§ **Exercise brief**: Your answer should be a single number, the count of lines in the material with the string "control".
══ Dataset excerpts ══
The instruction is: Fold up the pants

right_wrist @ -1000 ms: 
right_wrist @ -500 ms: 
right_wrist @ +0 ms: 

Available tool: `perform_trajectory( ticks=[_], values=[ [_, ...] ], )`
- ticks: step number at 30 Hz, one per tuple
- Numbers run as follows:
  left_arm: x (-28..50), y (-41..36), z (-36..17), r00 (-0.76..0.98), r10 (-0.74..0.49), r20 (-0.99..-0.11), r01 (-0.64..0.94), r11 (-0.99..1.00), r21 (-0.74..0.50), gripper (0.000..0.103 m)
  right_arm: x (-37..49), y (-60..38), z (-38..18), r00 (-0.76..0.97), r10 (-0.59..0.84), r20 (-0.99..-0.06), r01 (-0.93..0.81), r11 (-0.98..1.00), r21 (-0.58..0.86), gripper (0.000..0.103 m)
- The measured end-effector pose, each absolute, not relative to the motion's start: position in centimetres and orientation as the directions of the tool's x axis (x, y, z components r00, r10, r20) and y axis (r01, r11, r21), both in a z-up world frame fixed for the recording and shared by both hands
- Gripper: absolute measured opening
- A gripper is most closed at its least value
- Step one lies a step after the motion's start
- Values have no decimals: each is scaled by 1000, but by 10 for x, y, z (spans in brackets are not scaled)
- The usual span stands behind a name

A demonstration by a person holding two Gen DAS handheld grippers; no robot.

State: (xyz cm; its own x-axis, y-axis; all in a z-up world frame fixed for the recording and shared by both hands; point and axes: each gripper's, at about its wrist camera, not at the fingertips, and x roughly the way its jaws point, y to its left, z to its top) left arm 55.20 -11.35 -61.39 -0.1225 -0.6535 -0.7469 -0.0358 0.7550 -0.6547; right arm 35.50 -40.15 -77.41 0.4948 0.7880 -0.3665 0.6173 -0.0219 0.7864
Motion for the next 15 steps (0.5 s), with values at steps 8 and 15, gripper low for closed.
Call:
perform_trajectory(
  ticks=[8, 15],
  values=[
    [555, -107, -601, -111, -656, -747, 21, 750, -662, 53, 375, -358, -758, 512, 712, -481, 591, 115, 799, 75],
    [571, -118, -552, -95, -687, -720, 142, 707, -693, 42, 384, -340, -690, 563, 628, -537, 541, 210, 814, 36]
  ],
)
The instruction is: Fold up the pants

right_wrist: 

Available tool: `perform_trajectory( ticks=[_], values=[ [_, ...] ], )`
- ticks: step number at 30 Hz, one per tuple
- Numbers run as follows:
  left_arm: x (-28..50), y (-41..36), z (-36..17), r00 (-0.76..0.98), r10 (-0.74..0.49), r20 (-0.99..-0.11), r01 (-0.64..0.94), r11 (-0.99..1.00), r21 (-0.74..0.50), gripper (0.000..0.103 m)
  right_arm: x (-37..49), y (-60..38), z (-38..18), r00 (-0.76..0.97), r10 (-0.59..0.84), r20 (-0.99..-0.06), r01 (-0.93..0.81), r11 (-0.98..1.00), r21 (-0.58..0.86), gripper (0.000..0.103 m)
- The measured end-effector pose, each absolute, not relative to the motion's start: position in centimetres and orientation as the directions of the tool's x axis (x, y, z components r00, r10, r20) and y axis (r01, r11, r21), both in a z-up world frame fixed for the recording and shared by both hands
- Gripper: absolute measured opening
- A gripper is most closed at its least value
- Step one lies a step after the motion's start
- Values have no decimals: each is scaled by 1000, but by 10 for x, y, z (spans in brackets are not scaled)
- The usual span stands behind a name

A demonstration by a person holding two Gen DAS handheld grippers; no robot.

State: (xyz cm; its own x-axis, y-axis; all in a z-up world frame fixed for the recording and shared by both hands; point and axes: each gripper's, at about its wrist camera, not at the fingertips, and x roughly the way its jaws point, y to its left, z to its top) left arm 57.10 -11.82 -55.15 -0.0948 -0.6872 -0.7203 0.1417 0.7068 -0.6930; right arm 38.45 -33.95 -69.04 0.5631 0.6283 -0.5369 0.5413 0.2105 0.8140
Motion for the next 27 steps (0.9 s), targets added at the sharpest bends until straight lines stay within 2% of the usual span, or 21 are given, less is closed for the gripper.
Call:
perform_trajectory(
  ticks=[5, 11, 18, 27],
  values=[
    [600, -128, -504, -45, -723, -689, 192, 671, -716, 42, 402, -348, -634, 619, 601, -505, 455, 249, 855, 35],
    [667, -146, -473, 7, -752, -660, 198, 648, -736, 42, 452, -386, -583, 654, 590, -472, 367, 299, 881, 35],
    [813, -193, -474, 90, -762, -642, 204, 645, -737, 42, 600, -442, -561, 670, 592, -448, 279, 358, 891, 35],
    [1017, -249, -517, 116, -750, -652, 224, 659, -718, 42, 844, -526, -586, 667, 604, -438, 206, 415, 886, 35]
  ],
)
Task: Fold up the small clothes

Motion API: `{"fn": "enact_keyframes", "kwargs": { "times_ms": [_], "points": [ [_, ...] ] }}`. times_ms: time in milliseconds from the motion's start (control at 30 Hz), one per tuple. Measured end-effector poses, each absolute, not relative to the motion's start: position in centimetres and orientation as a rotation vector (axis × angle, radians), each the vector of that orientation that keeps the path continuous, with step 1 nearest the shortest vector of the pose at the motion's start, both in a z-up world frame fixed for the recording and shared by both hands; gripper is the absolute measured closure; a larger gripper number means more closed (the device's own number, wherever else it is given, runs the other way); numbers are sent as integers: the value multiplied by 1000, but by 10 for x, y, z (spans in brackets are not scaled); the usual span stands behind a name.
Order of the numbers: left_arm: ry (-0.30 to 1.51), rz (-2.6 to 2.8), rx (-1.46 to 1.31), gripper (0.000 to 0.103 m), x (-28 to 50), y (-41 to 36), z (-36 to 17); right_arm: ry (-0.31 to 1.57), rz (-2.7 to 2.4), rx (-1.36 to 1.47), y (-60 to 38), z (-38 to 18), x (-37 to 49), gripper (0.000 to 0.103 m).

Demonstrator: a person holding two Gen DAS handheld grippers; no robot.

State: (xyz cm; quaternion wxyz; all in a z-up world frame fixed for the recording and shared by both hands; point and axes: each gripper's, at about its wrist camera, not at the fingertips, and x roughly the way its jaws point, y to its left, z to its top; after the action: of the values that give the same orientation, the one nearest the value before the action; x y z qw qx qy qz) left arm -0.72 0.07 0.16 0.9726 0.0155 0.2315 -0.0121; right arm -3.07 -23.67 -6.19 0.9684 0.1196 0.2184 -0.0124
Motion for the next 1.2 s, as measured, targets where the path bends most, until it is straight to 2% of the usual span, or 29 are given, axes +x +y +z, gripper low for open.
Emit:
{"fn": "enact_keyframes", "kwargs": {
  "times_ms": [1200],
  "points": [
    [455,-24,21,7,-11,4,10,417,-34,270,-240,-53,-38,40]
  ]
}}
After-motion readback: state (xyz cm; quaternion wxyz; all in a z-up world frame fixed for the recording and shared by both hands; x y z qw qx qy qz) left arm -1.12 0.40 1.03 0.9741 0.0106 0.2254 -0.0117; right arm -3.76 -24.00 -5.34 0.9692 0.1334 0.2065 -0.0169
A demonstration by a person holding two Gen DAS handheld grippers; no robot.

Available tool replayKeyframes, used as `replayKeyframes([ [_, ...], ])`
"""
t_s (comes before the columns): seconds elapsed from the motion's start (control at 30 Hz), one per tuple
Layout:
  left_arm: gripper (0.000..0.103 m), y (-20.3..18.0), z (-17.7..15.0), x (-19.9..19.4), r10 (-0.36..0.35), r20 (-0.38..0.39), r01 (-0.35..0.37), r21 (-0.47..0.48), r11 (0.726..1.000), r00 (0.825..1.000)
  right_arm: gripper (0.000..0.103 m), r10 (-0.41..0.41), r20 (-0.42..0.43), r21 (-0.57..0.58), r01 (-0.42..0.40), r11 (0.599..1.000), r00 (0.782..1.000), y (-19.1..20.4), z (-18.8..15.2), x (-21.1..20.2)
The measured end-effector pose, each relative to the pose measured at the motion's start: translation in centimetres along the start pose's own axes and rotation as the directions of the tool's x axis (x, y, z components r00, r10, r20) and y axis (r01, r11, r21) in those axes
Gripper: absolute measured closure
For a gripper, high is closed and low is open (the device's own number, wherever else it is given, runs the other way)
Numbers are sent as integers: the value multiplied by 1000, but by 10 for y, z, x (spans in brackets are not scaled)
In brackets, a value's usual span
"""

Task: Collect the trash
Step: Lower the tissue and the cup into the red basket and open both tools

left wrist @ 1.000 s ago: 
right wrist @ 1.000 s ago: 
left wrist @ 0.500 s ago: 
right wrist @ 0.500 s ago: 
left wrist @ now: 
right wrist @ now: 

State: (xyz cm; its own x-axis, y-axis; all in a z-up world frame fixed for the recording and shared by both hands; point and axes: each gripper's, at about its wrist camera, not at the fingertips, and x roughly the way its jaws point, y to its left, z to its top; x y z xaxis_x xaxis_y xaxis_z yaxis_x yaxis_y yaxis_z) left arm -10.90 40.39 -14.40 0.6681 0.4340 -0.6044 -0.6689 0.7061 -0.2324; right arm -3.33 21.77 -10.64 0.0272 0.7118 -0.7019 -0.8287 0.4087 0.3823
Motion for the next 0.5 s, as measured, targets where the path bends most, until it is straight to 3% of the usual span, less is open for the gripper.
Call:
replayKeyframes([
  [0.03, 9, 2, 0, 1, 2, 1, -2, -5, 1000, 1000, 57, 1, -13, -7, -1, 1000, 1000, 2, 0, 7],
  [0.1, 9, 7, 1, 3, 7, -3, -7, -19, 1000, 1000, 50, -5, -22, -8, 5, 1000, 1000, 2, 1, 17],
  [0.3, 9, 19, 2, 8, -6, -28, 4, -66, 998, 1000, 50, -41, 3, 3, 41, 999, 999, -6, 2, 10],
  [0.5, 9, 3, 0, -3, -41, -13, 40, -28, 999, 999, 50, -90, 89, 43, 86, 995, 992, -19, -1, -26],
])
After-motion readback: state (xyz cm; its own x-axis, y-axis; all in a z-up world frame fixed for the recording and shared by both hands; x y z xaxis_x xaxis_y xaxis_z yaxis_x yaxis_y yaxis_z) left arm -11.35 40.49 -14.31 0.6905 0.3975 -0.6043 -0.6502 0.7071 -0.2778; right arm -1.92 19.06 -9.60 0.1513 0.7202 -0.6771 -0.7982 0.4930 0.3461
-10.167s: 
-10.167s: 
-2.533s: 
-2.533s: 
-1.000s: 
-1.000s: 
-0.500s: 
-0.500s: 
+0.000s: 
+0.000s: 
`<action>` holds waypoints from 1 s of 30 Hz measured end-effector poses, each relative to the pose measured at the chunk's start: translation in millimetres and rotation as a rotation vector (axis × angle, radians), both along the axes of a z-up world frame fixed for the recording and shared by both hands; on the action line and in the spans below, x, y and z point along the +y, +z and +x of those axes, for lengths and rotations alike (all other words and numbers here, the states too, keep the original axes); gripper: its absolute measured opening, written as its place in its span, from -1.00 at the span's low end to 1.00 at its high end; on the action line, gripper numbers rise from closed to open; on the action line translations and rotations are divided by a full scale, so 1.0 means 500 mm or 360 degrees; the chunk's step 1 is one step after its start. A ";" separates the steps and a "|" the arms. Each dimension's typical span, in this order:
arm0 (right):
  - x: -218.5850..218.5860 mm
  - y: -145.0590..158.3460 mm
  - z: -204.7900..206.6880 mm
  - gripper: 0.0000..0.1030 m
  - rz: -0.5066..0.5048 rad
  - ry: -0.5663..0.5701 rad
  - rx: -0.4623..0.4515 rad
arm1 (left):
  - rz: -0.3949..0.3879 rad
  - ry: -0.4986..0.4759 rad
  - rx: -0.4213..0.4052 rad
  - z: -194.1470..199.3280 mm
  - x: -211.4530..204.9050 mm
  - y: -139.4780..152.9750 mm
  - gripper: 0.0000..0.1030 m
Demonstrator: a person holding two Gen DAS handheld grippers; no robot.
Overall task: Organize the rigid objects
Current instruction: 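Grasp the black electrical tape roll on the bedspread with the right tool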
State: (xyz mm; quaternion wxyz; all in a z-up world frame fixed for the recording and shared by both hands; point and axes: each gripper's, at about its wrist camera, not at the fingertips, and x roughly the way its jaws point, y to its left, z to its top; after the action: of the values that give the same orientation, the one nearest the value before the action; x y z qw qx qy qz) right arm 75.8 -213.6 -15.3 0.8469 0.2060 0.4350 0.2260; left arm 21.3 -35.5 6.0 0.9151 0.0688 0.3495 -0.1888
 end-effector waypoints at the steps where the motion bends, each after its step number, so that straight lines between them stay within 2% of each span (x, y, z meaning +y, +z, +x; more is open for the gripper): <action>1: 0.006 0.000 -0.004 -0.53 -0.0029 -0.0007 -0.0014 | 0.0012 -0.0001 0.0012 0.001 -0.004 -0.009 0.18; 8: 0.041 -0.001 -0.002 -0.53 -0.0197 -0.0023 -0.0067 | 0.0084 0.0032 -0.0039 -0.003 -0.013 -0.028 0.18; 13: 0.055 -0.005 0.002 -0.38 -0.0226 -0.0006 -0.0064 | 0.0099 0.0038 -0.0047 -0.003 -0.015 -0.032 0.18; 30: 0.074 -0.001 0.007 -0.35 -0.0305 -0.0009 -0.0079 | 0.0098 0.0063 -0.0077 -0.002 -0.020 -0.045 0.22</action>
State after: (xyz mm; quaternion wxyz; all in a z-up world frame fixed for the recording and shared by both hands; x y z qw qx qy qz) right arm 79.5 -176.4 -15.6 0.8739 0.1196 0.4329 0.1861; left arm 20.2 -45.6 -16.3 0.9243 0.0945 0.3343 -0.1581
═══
§ **Exercise answer**: 2